Painting by Yoram Raanan.
(photo credit: YORAM RAANAN)
One of the most fascinating phenomena in the Tanach is that it sometimes leads us at first glance to identify with an anti-hero. Our story this week is a case in point.
In our parasha, Korah notices something suspicious – Moses manages somehow to appoint his brother to the post of kohen gadol, high priest; arranges for his nephews and their descendants to be kohanim for all time, for his tribe members to be the Levites, and for his cousin to be the president of the Levites. Nowadays, something like this would immediately be called out as nepotism. Indeed, Korah cries out in the name of proper governance and instigates a rebellion against Moses.
Korah waves the flag of democracy. He claims: “You take too much upon yourselves, for the entire congregation is holy, and the Lord is in their midst. So why do you raise yourselves above the Lord’s assembly?” This is a complaint we can easily relate to.
But the Torah sees Korah as the bad guy in the story. His act is considered a serious sin and he is severely punished for it.
Let us examine Moses’s response: Moses declares that all his actions were done under God’s guidance and even suggests a test that would prove that the choice of the kohanim was done by God.
But the problem is apparently not solved, since even if Moses proves that his deeds were instructed by God, all he has done is pass the question onward. We still haven’t gotten an answer to our question: What is wrong with Korah’s complaint? Why is it considered a sin?

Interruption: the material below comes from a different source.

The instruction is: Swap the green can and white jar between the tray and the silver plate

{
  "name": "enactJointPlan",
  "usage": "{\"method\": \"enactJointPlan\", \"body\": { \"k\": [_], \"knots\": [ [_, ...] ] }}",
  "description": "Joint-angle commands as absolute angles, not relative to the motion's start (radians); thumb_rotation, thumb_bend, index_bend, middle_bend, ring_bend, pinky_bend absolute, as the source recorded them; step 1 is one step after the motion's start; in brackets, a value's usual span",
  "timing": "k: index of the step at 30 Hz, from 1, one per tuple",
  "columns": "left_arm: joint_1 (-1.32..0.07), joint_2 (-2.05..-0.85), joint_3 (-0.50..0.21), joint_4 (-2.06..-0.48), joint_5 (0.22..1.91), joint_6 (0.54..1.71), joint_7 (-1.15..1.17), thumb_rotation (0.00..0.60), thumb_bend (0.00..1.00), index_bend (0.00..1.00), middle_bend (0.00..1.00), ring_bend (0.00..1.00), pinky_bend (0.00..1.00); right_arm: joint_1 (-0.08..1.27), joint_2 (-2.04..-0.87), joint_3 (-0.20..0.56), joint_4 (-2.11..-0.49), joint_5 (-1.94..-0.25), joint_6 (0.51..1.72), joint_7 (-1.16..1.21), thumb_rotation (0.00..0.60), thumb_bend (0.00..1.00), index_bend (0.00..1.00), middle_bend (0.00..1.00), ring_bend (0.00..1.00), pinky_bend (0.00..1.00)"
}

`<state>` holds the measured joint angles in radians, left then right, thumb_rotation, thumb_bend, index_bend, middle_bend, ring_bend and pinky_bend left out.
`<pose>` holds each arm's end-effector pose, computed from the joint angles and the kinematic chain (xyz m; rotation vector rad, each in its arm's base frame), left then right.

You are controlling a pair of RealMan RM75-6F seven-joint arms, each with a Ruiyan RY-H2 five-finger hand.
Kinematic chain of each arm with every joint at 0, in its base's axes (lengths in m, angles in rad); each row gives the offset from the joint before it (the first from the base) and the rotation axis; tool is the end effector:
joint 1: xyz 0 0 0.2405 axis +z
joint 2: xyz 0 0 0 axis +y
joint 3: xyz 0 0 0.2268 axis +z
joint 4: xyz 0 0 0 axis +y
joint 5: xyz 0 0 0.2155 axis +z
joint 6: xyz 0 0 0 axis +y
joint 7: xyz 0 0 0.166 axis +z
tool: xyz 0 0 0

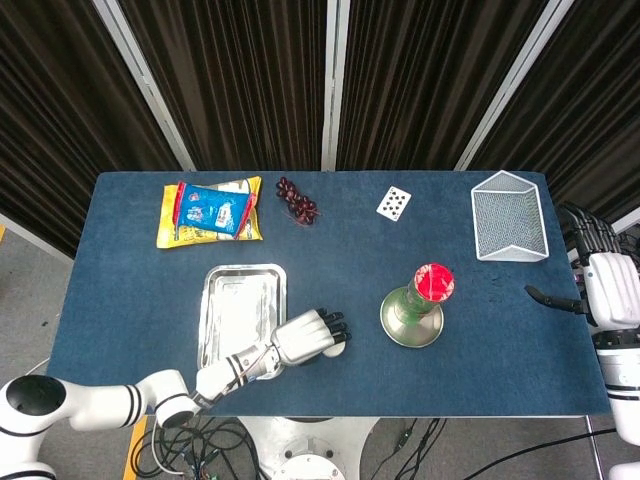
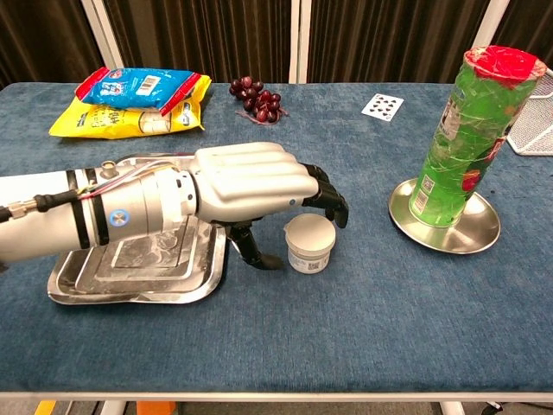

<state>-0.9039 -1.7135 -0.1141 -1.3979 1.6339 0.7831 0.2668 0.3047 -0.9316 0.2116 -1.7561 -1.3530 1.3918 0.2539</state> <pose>-0.0212 0.2752 -0.1097 -2.4830 -0.4257 -1.0703 -0.2218 -0.2877 0.2023 1.2989 -0.9461 1.2570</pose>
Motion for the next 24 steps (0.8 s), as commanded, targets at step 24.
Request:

It seems that the answer to these questions is in Moses’s words, and in his demand of trust. After all, Korah had accompanied Moses throughout the last year. He saw him give his life for the good of Am Yisrael
, standing fearlessly before the greatest of the ancient world’s tyrants – Pharaoh, king of Egypt – for the sake of the nation. He saw God declare His choice of Moses as His emissary. He saw Moses split the sea for the nation. He became familiar with Moses’s outstanding personality.
In this situation, a fundamental expectation would be that Korah trust the person who has earned it, a person whose deeds are clearly not motivated by personal interests. Did you see something you consider suspicious? There must be a good reason for it. Do you want to know what that reason is? Go and ask, but don’t assume that Moses is a lowly politician and instigate a rebellion against him.
This is the Torah’s message: Do not be indiscriminately trusting of every person you meet. On the other hand, there is no sense in a life of suspicion. Therefore, from the moment an acquaintance, friend or colleague proves himself to be trustworthy, we must have complete faith in him; faith based on the acknowledgment of his integrity and honesty.
The writer is the rabbi of the Western Wall and holy sites.